DESCRIPTION OF THE TASK: Without changing anything, output the records below.

RECORDS TO USE:
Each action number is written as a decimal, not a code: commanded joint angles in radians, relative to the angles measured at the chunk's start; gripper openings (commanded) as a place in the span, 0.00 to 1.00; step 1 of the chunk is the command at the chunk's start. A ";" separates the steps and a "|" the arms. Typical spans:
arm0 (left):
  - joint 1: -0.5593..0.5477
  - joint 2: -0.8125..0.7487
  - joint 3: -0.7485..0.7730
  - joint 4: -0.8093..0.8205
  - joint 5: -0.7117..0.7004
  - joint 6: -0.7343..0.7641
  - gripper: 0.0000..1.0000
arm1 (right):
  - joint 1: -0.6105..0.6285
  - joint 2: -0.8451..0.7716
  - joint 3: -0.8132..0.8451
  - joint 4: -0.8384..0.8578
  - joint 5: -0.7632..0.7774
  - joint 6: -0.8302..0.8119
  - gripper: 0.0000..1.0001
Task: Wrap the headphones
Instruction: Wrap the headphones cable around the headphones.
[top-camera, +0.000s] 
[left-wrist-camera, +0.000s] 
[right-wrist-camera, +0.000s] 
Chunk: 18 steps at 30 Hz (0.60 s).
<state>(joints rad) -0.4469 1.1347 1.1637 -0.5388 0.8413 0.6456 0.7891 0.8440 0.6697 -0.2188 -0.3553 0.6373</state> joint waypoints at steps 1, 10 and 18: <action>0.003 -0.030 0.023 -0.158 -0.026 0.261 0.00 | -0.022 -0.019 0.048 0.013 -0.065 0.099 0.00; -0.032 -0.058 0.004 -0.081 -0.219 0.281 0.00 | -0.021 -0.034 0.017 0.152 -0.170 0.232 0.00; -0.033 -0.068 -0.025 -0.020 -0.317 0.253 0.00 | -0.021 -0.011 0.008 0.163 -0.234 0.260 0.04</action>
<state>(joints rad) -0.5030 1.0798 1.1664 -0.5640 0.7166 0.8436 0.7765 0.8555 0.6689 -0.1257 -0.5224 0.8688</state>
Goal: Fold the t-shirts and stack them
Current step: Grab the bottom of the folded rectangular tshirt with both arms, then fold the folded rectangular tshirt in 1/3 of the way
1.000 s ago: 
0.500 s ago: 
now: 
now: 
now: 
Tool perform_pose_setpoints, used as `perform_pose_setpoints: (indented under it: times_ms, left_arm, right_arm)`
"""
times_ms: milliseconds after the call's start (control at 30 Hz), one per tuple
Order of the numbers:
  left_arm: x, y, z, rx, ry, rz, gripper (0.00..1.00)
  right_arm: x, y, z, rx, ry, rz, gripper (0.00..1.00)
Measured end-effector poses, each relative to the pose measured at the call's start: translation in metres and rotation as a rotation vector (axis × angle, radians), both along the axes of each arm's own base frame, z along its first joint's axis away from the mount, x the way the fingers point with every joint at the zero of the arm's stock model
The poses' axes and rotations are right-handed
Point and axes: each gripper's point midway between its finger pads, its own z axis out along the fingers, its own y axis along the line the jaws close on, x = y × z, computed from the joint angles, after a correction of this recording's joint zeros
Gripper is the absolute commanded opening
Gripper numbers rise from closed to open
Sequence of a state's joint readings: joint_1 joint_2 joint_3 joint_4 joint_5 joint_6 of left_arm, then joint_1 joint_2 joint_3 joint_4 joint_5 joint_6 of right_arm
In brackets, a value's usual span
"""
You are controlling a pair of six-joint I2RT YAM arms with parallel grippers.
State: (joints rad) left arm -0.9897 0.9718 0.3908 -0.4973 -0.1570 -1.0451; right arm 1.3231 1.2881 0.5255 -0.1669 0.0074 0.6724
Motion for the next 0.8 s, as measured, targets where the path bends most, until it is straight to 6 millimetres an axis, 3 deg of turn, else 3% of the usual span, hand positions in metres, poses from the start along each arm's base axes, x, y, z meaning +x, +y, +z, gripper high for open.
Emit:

OUTPUT FOR THIS TASK:
Each action number is written as a decimal, not a code: commanded joint angles in radians, relative to the angles measured at the chunk's start; gripper openings (commanded) as a place in the span, 0.00 to 1.00; step 1 of the chunk is the command at the chunk's start. A ";" separates the steps and a "|" the arms. Typical spans:
arm0 (left):
  - joint 1: -0.5593..0.5477
  - joint 2: -0.8125..0.7487
  - joint 3: -0.7485..0.7730
  - joint 4: -0.8093..0.8205
  - joint 5: -0.7117..0.7004
  - joint 6: -0.7343..0.7641
  - gripper: 0.0000..1.0000
arm1 (right):
  - joint 1: -0.6105..0.6285
  - joint 2: -0.8451..0.7716
  - joint 3: -0.8132..0.8451
  - joint 4: -0.8384..0.8578
  - joint 5: -0.7632..0.7774
  - joint 6: -0.8302..0.8119
  - gripper: 0.0000..1.0001
Task: Wrap the headphones
Instruction: Wrap the headphones cable around the headphones.
[top-camera, +0.000s] 
[left-wrist-camera, +0.000s] 
[right-wrist-camera, +0.000s] 
Chunk: 18 steps at 30 Hz (0.60 s).
<state>(joints rad) -0.4469 1.1347 1.1637 -0.5388 0.8413 0.6456 0.7891 0.8440 0.6697 -0.2188 -0.3553 0.6373</state> joint waypoints at steps 1, 10 and 18: <action>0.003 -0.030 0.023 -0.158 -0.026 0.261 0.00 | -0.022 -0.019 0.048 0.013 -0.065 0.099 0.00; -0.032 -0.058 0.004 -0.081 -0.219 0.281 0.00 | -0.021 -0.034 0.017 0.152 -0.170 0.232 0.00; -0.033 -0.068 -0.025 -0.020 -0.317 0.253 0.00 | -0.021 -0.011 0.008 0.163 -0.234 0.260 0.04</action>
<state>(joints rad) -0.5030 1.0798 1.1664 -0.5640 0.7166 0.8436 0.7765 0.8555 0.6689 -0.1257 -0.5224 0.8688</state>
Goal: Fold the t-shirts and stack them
Current step: Grab the bottom of the folded rectangular tshirt with both arms, then fold the folded rectangular tshirt in 1/3 of the way
1.000 s ago: 
0.500 s ago: 
now: 
now: 
now: 
Tool perform_pose_setpoints, used as `perform_pose_setpoints: (indented under it: times_ms, left_arm, right_arm)`
"""
times_ms: milliseconds after the call's start (control at 30 Hz), one per tuple
Order of the numbers:
  left_arm: x, y, z, rx, ry, rz, gripper (0.00..1.00)
  right_arm: x, y, z, rx, ry, rz, gripper (0.00..1.00)
Measured end-effector poses, each relative to the pose measured at the call's start: translation in metres and rotation as a rotation vector (axis × angle, radians), both along the axes of each arm's own base frame, z along its first joint's axis away from the mount, x the way the fingers point with every joint at the zero of the arm's stock model
The poses' axes and rotations are right-handed
Point and axes: each gripper's point midway between its finger pads, its own z axis out along the fingers, its own y axis along the line the jaws close on, x = y × z, computed from the joint angles, after a correction of this recording's joint zeros
Gripper is the absolute commanded opening
Gripper numbers rise from closed to open
Sequence of a state's joint readings: joint_1 joint_2 joint_3 joint_4 joint_5 joint_6 of left_arm, then joint_1 joint_2 joint_3 joint_4 joint_5 joint_6 of right_arm
In brackets, a value's usual span
"""
You are controlling a pair of six-joint I2RT YAM arms with parallel grippers.
State: (joints rad) left arm -0.9897 0.9718 0.3908 -0.4973 -0.1570 -1.0451; right arm 1.3231 1.2881 0.5255 -0.1669 0.0074 0.6724
Motion for the next 0.8 s, as measured, targets where the path bends most, until it is straight to 6 millimetres an axis, 3 deg of turn, else 3% of the usual span, hand positions in metres, poses from the start along each arm's base axes, x, y, z meaning +x, +y, +z, gripper high for open.
Emit:

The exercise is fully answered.